▶ _Work item_:
When you reach the line with "Where can the yellow" in the data below, begin printing lines exactly, and stop once the line with "Where can the green Fox's" has been printed.

[Saved entries]
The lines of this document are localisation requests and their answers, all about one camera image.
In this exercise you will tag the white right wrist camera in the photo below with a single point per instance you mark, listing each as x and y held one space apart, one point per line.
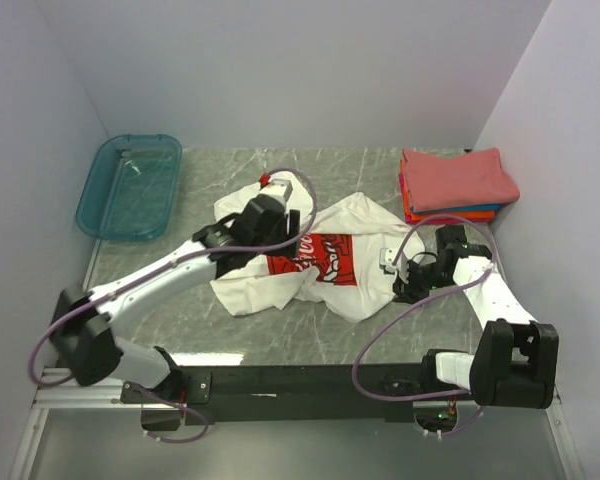
393 261

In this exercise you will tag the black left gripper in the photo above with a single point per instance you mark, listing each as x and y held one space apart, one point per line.
293 225

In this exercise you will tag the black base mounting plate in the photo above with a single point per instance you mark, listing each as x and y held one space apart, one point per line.
207 395

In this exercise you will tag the blue folded t shirt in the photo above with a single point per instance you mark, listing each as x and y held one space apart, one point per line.
481 208

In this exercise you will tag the white t shirt red print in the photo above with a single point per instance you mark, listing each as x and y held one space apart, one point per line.
338 263

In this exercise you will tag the teal plastic bin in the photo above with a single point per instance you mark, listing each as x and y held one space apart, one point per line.
130 189

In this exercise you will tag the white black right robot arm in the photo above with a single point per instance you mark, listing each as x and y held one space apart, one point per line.
515 362

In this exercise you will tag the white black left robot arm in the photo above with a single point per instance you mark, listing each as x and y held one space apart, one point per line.
90 325

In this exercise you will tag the aluminium rail frame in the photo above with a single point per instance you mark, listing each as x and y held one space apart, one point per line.
108 394

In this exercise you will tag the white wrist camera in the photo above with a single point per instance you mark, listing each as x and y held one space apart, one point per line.
393 261
278 189

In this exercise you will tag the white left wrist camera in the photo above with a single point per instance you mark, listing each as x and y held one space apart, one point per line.
278 189

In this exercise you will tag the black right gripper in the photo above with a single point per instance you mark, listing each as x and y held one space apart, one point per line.
408 293

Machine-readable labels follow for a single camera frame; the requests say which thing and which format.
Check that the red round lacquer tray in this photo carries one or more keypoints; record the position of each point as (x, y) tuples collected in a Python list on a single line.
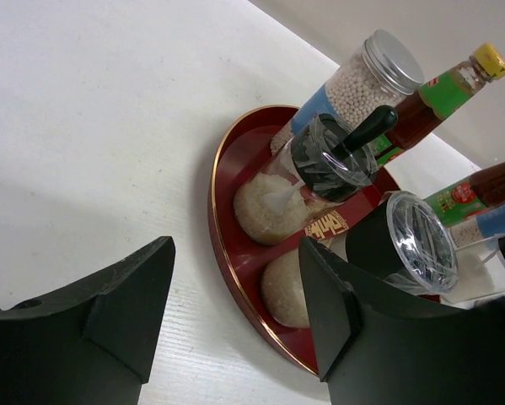
[(245, 147)]

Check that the black grinder-top shaker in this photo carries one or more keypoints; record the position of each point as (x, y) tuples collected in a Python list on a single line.
[(481, 273), (401, 242)]

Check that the black-cap glass jar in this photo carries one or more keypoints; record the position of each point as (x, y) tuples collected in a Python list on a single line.
[(313, 173)]

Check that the sauce bottle yellow cap front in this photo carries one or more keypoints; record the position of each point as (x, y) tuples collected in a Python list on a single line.
[(477, 193)]

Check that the sauce bottle yellow cap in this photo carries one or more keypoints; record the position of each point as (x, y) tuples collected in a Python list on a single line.
[(477, 193), (438, 99)]

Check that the silver-lid spice jar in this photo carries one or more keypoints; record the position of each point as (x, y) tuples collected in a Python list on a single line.
[(381, 72), (480, 227)]

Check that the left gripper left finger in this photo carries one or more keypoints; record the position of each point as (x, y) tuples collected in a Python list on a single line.
[(92, 341)]

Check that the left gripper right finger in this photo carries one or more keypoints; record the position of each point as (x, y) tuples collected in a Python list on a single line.
[(376, 344)]

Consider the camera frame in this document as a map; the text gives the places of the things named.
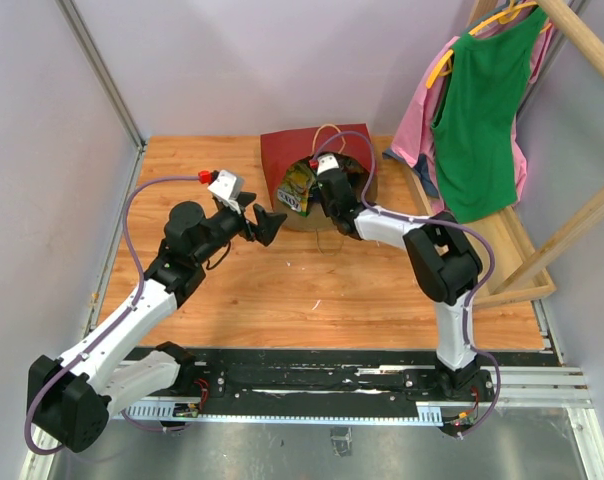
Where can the wooden clothes rack frame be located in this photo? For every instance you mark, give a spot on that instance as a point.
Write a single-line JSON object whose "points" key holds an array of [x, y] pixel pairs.
{"points": [[548, 242]]}

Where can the green tank top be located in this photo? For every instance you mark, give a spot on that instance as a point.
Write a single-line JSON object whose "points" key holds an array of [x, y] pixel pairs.
{"points": [[474, 161]]}

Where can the yellow clothes hanger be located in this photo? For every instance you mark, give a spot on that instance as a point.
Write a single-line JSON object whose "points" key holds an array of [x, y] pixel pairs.
{"points": [[504, 16]]}

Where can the aluminium corner post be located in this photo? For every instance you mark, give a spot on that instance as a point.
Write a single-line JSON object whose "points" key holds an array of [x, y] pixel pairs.
{"points": [[87, 44]]}

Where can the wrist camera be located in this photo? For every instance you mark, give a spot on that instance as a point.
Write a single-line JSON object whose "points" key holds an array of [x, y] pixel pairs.
{"points": [[226, 189], [327, 162]]}

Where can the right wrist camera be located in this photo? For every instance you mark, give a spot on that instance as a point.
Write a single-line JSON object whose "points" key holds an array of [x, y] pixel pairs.
{"points": [[327, 162]]}

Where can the green Fox's candy packet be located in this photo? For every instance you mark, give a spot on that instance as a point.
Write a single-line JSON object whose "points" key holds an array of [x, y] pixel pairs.
{"points": [[295, 189]]}

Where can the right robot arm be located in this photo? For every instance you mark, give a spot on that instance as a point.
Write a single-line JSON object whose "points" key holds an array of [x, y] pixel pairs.
{"points": [[445, 264]]}

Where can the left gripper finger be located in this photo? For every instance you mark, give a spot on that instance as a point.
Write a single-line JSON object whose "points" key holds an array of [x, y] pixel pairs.
{"points": [[267, 224], [244, 199]]}

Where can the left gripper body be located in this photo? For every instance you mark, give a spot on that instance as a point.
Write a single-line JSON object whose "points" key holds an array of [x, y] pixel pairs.
{"points": [[225, 224]]}

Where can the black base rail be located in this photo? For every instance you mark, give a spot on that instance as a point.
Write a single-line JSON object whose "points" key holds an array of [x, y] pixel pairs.
{"points": [[232, 373]]}

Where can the red brown paper bag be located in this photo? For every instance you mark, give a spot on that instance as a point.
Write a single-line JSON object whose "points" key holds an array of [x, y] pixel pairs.
{"points": [[348, 142]]}

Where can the white cable duct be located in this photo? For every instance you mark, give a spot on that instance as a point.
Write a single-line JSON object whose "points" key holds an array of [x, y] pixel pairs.
{"points": [[324, 410]]}

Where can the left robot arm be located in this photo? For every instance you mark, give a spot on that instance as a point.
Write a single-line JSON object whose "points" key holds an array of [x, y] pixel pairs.
{"points": [[73, 397]]}

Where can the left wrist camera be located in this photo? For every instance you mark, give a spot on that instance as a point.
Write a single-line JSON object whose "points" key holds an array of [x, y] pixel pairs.
{"points": [[226, 189]]}

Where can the blue grey shirt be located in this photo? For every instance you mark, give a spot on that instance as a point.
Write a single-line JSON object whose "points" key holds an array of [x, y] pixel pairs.
{"points": [[420, 168]]}

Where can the pink shirt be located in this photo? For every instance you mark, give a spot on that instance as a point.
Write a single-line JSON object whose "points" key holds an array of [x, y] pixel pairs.
{"points": [[414, 135]]}

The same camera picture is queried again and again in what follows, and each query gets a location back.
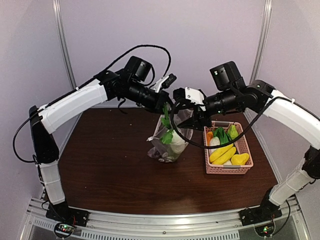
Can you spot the left circuit board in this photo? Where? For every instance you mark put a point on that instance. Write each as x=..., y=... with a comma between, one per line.
x=63, y=230

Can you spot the pink plastic basket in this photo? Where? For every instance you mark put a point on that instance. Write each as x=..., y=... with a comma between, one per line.
x=241, y=146

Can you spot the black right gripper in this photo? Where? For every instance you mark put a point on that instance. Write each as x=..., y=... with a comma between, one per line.
x=197, y=123

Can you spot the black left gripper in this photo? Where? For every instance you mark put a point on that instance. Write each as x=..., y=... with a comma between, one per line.
x=158, y=106

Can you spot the small orange fruit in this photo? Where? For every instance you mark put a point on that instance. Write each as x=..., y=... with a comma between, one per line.
x=209, y=136

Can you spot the clear zip top bag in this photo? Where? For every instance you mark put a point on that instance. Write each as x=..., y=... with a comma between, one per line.
x=167, y=145

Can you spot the circuit board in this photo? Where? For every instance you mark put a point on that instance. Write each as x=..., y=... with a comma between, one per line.
x=63, y=230
x=265, y=230

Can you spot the right aluminium frame post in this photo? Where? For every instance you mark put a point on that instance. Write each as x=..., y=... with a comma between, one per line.
x=264, y=31

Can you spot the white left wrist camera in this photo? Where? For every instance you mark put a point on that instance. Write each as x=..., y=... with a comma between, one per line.
x=163, y=83

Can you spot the green bok choy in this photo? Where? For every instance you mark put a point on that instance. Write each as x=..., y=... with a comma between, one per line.
x=222, y=135

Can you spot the round green cabbage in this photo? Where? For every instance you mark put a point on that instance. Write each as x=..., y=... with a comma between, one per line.
x=232, y=132

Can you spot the yellow banana bunch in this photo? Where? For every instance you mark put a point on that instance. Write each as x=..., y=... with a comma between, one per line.
x=223, y=154

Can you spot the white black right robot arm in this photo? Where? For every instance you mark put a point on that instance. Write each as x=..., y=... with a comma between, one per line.
x=263, y=99

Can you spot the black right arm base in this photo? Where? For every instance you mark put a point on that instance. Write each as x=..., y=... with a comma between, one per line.
x=258, y=214

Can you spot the aluminium frame post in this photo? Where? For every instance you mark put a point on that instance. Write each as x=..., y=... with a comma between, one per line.
x=264, y=31
x=63, y=42

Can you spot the white radish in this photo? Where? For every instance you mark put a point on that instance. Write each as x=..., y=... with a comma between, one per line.
x=177, y=144

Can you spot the green leafy vegetable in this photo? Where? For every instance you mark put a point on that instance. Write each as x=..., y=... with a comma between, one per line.
x=166, y=138

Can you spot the yellow lemon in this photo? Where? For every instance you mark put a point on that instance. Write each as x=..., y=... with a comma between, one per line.
x=240, y=159

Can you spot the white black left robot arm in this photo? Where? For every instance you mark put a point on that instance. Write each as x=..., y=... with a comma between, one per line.
x=52, y=124

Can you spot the aluminium front rail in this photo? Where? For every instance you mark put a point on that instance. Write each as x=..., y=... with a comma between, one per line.
x=219, y=225

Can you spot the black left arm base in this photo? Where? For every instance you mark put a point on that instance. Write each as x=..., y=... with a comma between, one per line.
x=59, y=210

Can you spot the small napa cabbage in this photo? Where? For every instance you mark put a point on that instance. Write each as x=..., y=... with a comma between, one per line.
x=215, y=141

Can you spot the white vegetable at front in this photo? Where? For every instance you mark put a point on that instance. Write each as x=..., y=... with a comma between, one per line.
x=228, y=162

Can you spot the right circuit board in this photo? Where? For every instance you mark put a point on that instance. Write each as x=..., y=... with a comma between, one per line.
x=265, y=230

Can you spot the left aluminium frame post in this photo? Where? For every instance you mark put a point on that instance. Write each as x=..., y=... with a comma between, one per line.
x=63, y=42

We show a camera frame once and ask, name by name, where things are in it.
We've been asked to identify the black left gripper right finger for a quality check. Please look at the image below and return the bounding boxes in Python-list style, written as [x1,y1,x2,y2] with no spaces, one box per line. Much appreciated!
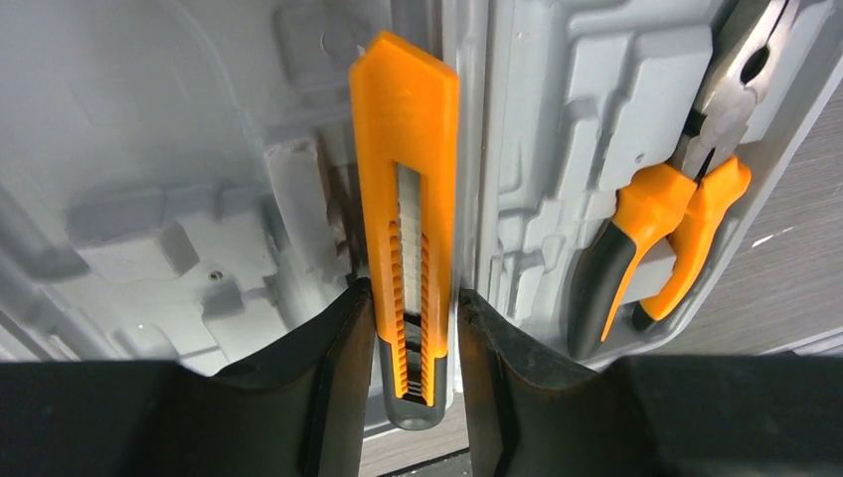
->
[458,289,842,476]

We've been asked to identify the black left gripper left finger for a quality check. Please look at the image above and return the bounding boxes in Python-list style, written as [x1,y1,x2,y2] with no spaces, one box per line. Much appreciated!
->
[1,278,375,476]

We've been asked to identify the orange black pliers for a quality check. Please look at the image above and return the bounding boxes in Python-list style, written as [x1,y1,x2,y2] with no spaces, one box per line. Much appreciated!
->
[567,1,800,360]

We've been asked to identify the grey plastic tool case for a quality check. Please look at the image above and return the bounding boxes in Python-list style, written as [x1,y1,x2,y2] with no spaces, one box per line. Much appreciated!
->
[0,0,843,439]

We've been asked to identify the orange utility knife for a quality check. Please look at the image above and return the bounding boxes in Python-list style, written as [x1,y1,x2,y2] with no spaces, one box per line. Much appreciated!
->
[350,31,459,430]

▶ _Response for this exercise_:
Where can the yellow clothes hanger be located in this photo? For every instance you mark, give a spot on that instance as a point.
Write a single-line JSON object whose "points" key holds an array of [x, y] pixel pairs.
{"points": [[504, 16]]}

Where can the aluminium corner post be located in this photo? For every instance you mark, give a spot on that instance as a point.
Write a single-line JSON object whose "points" key holds an array of [x, y] pixel pairs.
{"points": [[87, 44]]}

Where can the wrist camera be located in this photo? For every instance you mark, give a spot on that instance as a point.
Write a single-line JSON object whose "points" key holds an array of [x, y] pixel pairs.
{"points": [[226, 189], [327, 162]]}

Where can the right wrist camera be located in this photo? For every instance you mark, give a spot on that instance as a point.
Write a single-line JSON object whose "points" key holds an array of [x, y] pixel pairs.
{"points": [[327, 162]]}

Where can the green Fox's candy packet be located in this photo? For every instance you mark, give a spot on that instance as a point.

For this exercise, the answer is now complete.